Would I call myself a self-proclaimed elitist intellectual who’s recently been reading books for
information sources instead of the escapism of a brightly-colored universe every novel offers? It’d been
long since I’d felt the scrapes of the familiar yellow paper and I’d grown extremely critical over the years
since my last light reading. So, it came to me as a surprise when, upon a casual recommendation of
Stephen King’s Rose Madder, I devoured the book in two days. Five and one-star reviews are usually
biased. They’re decked to the brim with praises or faults, often lacking the impartiality of three-star
ones. Stephen King is no literary author, and his works at best seem like a leisurely read one does during
travel.

Here’s my three-star review:

Rose Madder is a psychological thriller that follows a woman, Rose Daniels, who suddenly flees her
abusive marriage of fourteen years. This impulsive action gives way to a mundane day in her life when
she notices a drop of blood on her bedsheets. It had dripped from her nose the night before, when her
vicious husband, Norman Daniels, had punched her for spilling iced tea on him. The realization that the
abuse may someday end her becomes her driving force as she escapes with her husband’s ATM card
that day. Then follow a sequence of events where our protagonist settles in another city with a group of
organization of women sharing her experiences while Norman relentlessly pursues her.

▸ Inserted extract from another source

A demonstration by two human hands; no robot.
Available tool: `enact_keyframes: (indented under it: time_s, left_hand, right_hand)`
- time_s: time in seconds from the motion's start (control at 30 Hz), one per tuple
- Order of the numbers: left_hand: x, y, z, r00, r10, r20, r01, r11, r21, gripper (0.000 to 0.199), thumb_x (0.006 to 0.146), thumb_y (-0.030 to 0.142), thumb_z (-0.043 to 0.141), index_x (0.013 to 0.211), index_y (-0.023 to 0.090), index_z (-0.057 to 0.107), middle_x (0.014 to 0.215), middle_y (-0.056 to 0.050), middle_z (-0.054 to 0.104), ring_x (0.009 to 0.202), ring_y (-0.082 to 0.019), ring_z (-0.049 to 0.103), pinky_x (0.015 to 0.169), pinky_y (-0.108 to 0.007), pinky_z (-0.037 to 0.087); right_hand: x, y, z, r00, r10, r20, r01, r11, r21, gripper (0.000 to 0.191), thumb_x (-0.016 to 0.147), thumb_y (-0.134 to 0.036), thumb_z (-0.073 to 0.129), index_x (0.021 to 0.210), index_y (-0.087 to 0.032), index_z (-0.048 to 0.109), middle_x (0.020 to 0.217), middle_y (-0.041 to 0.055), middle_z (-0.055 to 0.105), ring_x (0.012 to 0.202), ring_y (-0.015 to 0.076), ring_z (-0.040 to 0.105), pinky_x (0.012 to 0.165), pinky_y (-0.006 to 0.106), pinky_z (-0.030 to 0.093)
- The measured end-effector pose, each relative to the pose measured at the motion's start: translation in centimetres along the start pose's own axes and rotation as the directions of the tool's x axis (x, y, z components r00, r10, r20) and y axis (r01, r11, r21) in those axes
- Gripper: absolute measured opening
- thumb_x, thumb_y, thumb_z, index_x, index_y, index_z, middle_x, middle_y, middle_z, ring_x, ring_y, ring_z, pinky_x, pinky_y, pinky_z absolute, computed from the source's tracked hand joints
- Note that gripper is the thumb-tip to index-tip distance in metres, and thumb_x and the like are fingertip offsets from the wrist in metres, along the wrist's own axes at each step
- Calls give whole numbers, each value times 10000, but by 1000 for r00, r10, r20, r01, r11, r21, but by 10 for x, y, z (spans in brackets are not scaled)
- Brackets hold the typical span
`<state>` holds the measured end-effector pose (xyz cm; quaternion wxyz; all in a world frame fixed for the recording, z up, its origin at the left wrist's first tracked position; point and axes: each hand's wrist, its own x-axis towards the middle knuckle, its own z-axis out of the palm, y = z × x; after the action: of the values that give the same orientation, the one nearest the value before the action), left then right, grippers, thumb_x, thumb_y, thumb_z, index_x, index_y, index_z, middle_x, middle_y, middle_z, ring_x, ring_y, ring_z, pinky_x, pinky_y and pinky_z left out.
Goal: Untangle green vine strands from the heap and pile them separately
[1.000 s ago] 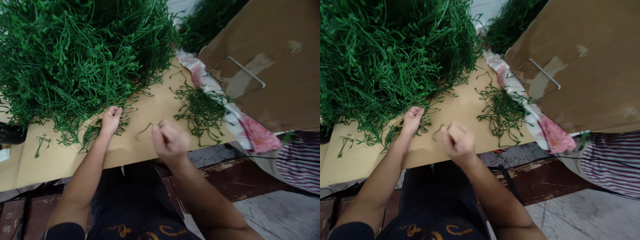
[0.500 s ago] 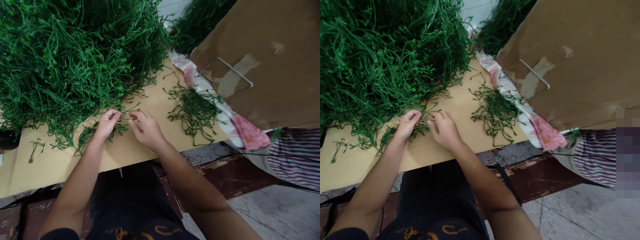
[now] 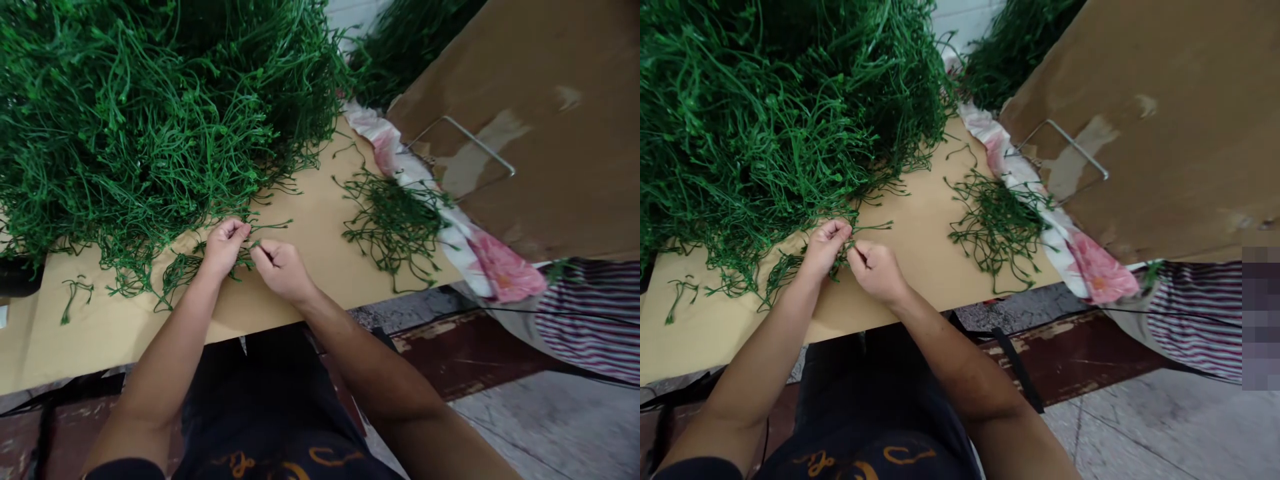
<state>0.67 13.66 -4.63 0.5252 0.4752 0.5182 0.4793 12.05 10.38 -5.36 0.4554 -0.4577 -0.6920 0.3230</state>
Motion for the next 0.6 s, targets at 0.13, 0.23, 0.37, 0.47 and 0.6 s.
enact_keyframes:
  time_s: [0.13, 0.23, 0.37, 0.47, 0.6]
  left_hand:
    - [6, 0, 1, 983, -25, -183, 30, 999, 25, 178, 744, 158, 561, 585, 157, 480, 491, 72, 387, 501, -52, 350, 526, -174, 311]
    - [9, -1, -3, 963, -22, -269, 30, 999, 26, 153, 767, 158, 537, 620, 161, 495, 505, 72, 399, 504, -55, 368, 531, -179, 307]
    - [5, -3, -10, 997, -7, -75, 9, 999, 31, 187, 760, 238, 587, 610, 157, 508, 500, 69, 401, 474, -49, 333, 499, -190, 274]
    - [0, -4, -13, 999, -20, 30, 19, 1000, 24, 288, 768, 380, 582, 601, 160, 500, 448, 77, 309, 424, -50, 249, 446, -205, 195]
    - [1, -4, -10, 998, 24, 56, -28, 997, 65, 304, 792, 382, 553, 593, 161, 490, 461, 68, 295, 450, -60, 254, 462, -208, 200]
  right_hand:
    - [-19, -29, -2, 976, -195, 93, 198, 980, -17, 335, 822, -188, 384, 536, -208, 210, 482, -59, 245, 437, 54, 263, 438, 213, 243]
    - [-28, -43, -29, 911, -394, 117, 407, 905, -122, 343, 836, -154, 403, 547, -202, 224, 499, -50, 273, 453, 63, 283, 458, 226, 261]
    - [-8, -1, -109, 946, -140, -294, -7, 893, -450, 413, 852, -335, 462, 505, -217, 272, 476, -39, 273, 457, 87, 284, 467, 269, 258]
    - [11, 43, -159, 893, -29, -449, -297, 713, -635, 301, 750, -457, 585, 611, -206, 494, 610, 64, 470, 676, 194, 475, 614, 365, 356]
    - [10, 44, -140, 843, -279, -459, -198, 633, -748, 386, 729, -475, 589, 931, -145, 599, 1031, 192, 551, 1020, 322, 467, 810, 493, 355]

At best, King is a masterful storyteller. He has infused this book with a distinct sense of good and evil,
right and wrong. You can immediately recognize the purpose of each character and the role they play in
moving the plot along. While we all like a good horror story in bed, I think it’s an unsaid mutual
agreement that cases, like domestic abuse, an unknown stalker, rape, and kidnapping, that hit close to
reality are the ones that genuinely terrify us and Stephen King has used that hand.

Norman Daniels is spine-chillingly written. It is clear that King has poke and prodded into an average
racist, misogynistic, and rapist mind, picking apart their sadistic thoughts and manifested it into Norman.
The issue? He is paper thin. They are no redeeming qualities or any saving grace. A human has a morally
ambiguous, multi-layered thought process and we are phased through your unsympathetic abusive man
to a completely delusional, raving mad policeman. Which brings up an unanswered question: What
compelled Rose to stay for 14 years with someone so fully devoid of morals?

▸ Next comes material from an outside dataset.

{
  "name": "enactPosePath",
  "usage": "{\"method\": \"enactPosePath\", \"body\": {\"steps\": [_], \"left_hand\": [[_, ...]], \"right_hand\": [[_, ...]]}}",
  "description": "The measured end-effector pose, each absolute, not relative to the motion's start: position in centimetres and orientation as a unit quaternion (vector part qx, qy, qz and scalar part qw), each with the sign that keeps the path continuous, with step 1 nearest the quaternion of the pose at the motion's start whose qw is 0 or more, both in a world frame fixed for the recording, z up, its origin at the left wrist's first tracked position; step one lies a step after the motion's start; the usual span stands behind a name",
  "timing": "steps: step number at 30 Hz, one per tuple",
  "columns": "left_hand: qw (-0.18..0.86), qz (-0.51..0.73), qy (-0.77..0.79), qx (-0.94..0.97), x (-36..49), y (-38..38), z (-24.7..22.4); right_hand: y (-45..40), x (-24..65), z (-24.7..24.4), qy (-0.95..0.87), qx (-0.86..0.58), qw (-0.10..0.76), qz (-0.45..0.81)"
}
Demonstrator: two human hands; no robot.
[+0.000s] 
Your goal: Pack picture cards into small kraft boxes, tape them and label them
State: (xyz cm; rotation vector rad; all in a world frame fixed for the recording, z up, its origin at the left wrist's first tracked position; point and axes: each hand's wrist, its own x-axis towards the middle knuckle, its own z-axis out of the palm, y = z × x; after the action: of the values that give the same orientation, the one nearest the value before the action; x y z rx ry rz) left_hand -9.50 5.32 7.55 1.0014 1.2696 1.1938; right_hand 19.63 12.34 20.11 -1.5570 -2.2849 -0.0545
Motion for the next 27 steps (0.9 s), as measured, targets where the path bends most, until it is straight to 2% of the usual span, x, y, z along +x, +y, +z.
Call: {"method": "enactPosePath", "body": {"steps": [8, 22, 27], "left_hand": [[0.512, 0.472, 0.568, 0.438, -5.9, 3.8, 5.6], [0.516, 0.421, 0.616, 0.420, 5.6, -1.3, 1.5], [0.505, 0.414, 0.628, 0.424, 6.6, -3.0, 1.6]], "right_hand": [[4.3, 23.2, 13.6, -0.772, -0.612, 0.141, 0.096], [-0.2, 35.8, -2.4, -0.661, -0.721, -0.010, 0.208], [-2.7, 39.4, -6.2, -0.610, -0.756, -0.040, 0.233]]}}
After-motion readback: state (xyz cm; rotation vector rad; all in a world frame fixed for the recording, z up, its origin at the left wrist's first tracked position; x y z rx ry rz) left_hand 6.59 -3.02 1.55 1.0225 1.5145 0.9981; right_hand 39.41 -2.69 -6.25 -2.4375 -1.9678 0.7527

Maybe it was better. His detachment from ground reality was what made it tolerable to read. It was
what made me pick the book back up. Him and Rose’s resilience.

Besides the one-dimensional characters, a fantasy element was intangibly introduced through a painting
that Rose buys in an antique shop. However, these mystical elements awkwardly juxtapose with a
woman-on-the-run thriller that render the terrifying element hollow.

All in all, Rose is the best characterization of a woman that King's managed thus far: A sympathetic lead
who doesn’t indulge in melodrama or denial. It's hard not to get involved in Rosie's problems as she runs
from a horrifically abusive marriage. He gives us the chance to watch her grow and change, and to set
the stage for what will happen next.
If you’re hesitant to try out King’s more terrifying books like IT, The Stand or Survivor Type, but want to
try out his writing anyway, Rose Madder is for you.

My favorite quote from the book:

“The concept of dreaming is known to the waking mind but to the dreamer there is no waking, no real
world, no sanity; there is only the screaming bedlam of sleep.”